**AIM OF THE TASK:** Transcribe the listing exactly, skipping every picture.

**GIVEN DATA:**
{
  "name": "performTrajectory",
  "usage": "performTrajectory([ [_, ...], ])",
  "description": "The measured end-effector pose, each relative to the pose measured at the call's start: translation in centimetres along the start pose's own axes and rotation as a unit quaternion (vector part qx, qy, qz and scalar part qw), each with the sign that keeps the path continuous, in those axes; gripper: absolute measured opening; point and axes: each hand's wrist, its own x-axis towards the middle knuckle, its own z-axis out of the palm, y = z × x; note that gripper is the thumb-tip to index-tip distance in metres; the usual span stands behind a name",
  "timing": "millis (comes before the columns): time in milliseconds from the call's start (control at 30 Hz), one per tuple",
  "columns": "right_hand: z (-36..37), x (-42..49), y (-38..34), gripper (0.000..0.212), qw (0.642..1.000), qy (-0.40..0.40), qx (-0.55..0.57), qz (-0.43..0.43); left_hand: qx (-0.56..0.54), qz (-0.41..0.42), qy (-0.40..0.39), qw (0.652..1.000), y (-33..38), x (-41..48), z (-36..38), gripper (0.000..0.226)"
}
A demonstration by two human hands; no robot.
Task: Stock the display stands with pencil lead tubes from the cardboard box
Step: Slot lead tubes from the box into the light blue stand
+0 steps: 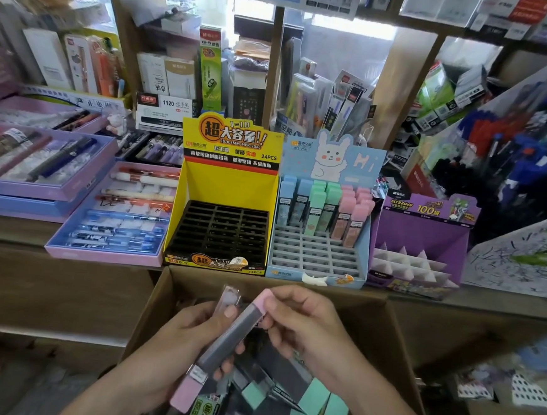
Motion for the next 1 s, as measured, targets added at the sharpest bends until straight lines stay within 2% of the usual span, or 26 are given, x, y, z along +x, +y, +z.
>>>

**ANSWER AREA:**
{
  "name": "performTrajectory",
  "usage": "performTrajectory([ [_, ...], ])",
  "description": "The measured end-effector pose, each relative to the pose measured at the call's start: translation in centimetres along the start pose's own axes and rotation as a unit quaternion (vector part qx, qy, qz and scalar part qw), each with the sign that keeps the path continuous, in those axes; gripper: absolute measured opening; point and axes: each hand's wrist, its own x-axis towards the middle knuckle, its own z-axis out of the palm, y = z × x; note that gripper is the thumb-tip to index-tip distance in metres; the usual span stands behind a name",
  "timing": "millis (comes before the columns): time in milliseconds from the call's start (control at 30 Hz), one per tuple",
  "columns": "right_hand: z (-36..37), x (-42..49), y (-38..34), gripper (0.000..0.212), qw (0.642..1.000), qy (-0.40..0.40), qx (-0.55..0.57), qz (-0.43..0.43); left_hand: qx (-0.56..0.54), qz (-0.41..0.42), qy (-0.40..0.39), qw (0.652..1.000), y (-33..38), x (-41..48), z (-36..38), gripper (0.000..0.226)"
}
A demonstration by two human hands; no robot.
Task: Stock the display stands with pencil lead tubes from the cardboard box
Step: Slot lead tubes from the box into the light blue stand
+0 steps: 
Motion for the next 1 s, as measured, targets added at the sharpest bends until straight lines stay within 2% of the usual span, or 26 are given, x, y, z along +x, +y, +z.
>>>

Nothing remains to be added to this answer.